Exercise description: The listing below is to be copied in full, line by line.

Source data:
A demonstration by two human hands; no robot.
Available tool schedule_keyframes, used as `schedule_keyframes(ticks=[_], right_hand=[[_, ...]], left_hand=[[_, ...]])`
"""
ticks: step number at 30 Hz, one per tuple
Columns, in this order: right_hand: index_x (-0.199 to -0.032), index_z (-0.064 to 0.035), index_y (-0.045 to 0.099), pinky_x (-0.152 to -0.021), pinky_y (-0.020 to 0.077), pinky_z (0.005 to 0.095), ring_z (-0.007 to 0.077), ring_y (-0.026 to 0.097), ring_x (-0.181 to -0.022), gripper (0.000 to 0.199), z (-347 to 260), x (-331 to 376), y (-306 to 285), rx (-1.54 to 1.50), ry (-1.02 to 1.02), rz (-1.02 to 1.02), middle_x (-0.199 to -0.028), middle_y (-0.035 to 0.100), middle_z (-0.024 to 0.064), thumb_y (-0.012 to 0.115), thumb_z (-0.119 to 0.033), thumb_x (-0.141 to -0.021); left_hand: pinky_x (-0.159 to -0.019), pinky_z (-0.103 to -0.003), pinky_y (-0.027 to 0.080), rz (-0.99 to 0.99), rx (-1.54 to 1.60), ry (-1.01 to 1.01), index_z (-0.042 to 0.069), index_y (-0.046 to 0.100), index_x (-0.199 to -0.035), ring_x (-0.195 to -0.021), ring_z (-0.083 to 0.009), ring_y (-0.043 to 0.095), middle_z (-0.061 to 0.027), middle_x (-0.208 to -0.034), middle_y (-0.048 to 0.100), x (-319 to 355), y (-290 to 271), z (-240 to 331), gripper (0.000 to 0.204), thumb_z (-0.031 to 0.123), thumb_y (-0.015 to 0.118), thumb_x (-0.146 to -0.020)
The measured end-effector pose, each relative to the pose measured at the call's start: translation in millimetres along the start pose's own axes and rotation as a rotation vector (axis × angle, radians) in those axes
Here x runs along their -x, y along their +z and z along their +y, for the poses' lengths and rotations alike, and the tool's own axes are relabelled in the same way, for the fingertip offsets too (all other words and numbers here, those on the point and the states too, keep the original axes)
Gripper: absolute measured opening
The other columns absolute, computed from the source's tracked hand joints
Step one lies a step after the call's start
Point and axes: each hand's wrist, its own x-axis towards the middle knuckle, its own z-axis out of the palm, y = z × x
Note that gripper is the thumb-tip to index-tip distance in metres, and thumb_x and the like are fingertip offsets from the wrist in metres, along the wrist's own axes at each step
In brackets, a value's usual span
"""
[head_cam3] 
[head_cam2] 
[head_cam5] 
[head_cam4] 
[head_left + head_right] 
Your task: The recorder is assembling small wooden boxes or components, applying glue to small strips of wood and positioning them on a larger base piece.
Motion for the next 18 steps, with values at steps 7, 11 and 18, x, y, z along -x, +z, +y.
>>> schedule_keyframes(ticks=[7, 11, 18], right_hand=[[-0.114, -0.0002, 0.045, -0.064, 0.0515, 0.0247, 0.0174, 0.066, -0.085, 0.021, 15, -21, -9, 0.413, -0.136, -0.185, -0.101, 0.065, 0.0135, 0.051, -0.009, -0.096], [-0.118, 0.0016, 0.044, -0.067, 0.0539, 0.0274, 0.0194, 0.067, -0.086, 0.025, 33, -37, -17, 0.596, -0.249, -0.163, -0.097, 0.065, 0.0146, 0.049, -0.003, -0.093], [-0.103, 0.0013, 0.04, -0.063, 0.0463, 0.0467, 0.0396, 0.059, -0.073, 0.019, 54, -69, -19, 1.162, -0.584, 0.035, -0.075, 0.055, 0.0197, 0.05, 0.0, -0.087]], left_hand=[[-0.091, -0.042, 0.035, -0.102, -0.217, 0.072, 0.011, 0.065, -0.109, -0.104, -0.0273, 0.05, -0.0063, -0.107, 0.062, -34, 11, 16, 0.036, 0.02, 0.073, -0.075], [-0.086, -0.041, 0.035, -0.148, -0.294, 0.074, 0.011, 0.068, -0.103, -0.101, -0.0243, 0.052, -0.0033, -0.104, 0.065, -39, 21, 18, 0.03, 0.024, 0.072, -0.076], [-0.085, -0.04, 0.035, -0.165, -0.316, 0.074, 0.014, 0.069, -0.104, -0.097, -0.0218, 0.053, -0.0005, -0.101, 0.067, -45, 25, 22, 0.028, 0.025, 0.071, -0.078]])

Solution:
A demonstration by two human hands; no robot.
Available tool schedule_keyframes, used as `schedule_keyframes(ticks=[_], right_hand=[[_, ...]], left_hand=[[_, ...]])`
"""
ticks: step number at 30 Hz, one per tuple
Columns, in this order: right_hand: index_x (-0.199 to -0.032), index_z (-0.064 to 0.035), index_y (-0.045 to 0.099), pinky_x (-0.152 to -0.021), pinky_y (-0.020 to 0.077), pinky_z (0.005 to 0.095), ring_z (-0.007 to 0.077), ring_y (-0.026 to 0.097), ring_x (-0.181 to -0.022), gripper (0.000 to 0.199), z (-347 to 260), x (-331 to 376), y (-306 to 285), rx (-1.54 to 1.50), ry (-1.02 to 1.02), rz (-1.02 to 1.02), middle_x (-0.199 to -0.028), middle_y (-0.035 to 0.100), middle_z (-0.024 to 0.064), thumb_y (-0.012 to 0.115), thumb_z (-0.119 to 0.033), thumb_x (-0.141 to -0.021); left_hand: pinky_x (-0.159 to -0.019), pinky_z (-0.103 to -0.003), pinky_y (-0.027 to 0.080), rz (-0.99 to 0.99), rx (-1.54 to 1.60), ry (-1.01 to 1.01), index_z (-0.042 to 0.069), index_y (-0.046 to 0.100), index_x (-0.199 to -0.035), ring_x (-0.195 to -0.021), ring_z (-0.083 to 0.009), ring_y (-0.043 to 0.095), middle_z (-0.061 to 0.027), middle_x (-0.208 to -0.034), middle_y (-0.048 to 0.100), x (-319 to 355), y (-290 to 271), z (-240 to 331), gripper (0.000 to 0.204), thumb_z (-0.031 to 0.123), thumb_y (-0.015 to 0.118), thumb_x (-0.146 to -0.020)
The measured end-effector pose, each relative to the pose measured at the call's start: translation in millimetres along the start pose's own axes and rotation as a rotation vector (axis × angle, radians) in those axes
Here x runs along their -x, y along their +z and z along their +y, for the poses' lengths and rotations alike, and the tool's own axes are relabelled in the same way, for the fingertip offsets too (all other words and numbers here, those on the point and the states too, keep the original axes)
Gripper: absolute measured opening
The other columns absolute, computed from the source's tracked hand joints
Step one lies a step after the call's start
Point and axes: each hand's wrist, its own x-axis towards the middle knuckle, its own z-axis out of the palm, y = z × x
Note that gripper is the thumb-tip to index-tip distance in metres, and thumb_x and the like are fingertip offsets from the wrist in metres, along the wrist's own axes at each step
In brackets, a value's usual span
"""
[head_cam3] 
[head_cam2] 
[head_cam5] 
[head_cam4] 
[head_left + head_right] 
Your task: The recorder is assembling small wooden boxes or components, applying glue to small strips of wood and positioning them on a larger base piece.
Motion for the next 18 steps, with values at steps 7, 11 and 18, x, y, z along -x, +z, +y.
>>> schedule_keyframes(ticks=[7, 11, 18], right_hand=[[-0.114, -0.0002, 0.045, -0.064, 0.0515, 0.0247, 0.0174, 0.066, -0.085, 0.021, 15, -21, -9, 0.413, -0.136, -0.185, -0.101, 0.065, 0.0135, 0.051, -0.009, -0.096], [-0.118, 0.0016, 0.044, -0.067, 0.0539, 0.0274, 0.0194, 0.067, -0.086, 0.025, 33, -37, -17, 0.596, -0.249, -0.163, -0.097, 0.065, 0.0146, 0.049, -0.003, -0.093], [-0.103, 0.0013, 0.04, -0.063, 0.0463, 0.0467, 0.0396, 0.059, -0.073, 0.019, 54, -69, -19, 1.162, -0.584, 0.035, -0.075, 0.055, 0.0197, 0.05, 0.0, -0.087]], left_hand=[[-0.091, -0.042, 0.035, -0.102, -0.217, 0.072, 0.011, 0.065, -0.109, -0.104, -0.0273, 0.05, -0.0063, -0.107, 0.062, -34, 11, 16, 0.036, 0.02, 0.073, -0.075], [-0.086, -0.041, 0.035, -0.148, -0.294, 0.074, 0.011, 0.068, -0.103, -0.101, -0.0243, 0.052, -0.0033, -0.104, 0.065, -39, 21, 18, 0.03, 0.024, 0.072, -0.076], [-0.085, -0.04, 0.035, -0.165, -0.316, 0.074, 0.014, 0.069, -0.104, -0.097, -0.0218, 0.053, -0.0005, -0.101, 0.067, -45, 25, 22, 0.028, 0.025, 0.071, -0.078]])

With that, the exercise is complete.